Someone tapped her on the shoulder. Peter.

“When Thelma turns her back, let’s run away,” he said.

“What is this? A WB series? People don’t say that.”

“I do. Remember when I was your brother?”

Henrietta shook her head. “Never by blood, you freak.”

It was true, though: for six months, January to June of 2004, her father had separated from her mother, to shack up with Peter’s mom. They got married in some spiritual healing center in Ojai, but it wasn’t a real, legal marriage. By the time Peter and Henrietta had made out three times, the whole spiritual union was defunct. Henrietta was in love with her brother, and glad to hear the separation would no longer make them siblings. But after that, Peter and his crazy mom left for Taos and she never saw them again. Until now.

“Is your mom here?” Henrietta asked. “At the memorial? The last time I saw you guys she was screaming out the car window that my dad was a hard-boiled rat’s ass and that she was planning his murder.”  

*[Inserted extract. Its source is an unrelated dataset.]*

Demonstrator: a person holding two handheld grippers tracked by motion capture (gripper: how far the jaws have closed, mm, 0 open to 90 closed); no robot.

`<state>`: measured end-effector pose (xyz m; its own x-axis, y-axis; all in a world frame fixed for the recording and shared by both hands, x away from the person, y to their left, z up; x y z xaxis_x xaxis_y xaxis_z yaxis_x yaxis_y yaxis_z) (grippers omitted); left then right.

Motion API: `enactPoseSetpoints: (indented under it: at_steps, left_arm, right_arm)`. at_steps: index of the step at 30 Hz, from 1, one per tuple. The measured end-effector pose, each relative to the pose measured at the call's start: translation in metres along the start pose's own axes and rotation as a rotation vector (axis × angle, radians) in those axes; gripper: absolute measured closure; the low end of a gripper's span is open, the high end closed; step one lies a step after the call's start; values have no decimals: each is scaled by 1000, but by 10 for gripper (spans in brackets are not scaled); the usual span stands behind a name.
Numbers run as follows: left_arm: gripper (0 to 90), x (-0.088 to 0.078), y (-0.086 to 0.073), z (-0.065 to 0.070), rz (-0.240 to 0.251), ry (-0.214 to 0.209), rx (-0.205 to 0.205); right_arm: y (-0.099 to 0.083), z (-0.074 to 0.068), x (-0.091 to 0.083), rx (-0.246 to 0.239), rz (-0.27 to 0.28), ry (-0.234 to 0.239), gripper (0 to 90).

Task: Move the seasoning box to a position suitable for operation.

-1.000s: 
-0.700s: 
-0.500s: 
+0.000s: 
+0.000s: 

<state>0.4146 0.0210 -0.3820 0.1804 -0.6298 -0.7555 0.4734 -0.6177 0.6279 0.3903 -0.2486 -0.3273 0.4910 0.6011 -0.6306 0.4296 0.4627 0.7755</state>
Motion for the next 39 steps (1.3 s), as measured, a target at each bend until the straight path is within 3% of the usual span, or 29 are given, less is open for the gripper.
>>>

“Well, this is a kind of celebration for her,” he said. He smiled and then it disappeared. “Honestly, she is a wreck. She’s over in the sweat lodge, sweating out what she calls an untenable grief.” At “untenable grief” he faked an English accent; his mom, Rita, was British.

“Hello everyone, please take your seats. We are about to get started.” Her Dad’s cousin, Philip, was always taking the helm. “The front row is reserved for the ex-wives club...those of whom have showed up.” Henrietta rolled her eyes. “I think we will all remember Richard for many reasons. He was a damn good businessman, and had a hell of a backstroke.”

These were facts.

“We are not going to stand on ceremony, so I invite anyone to come and share a memory. Preferably good ones and nothing that is currently under arbitration.”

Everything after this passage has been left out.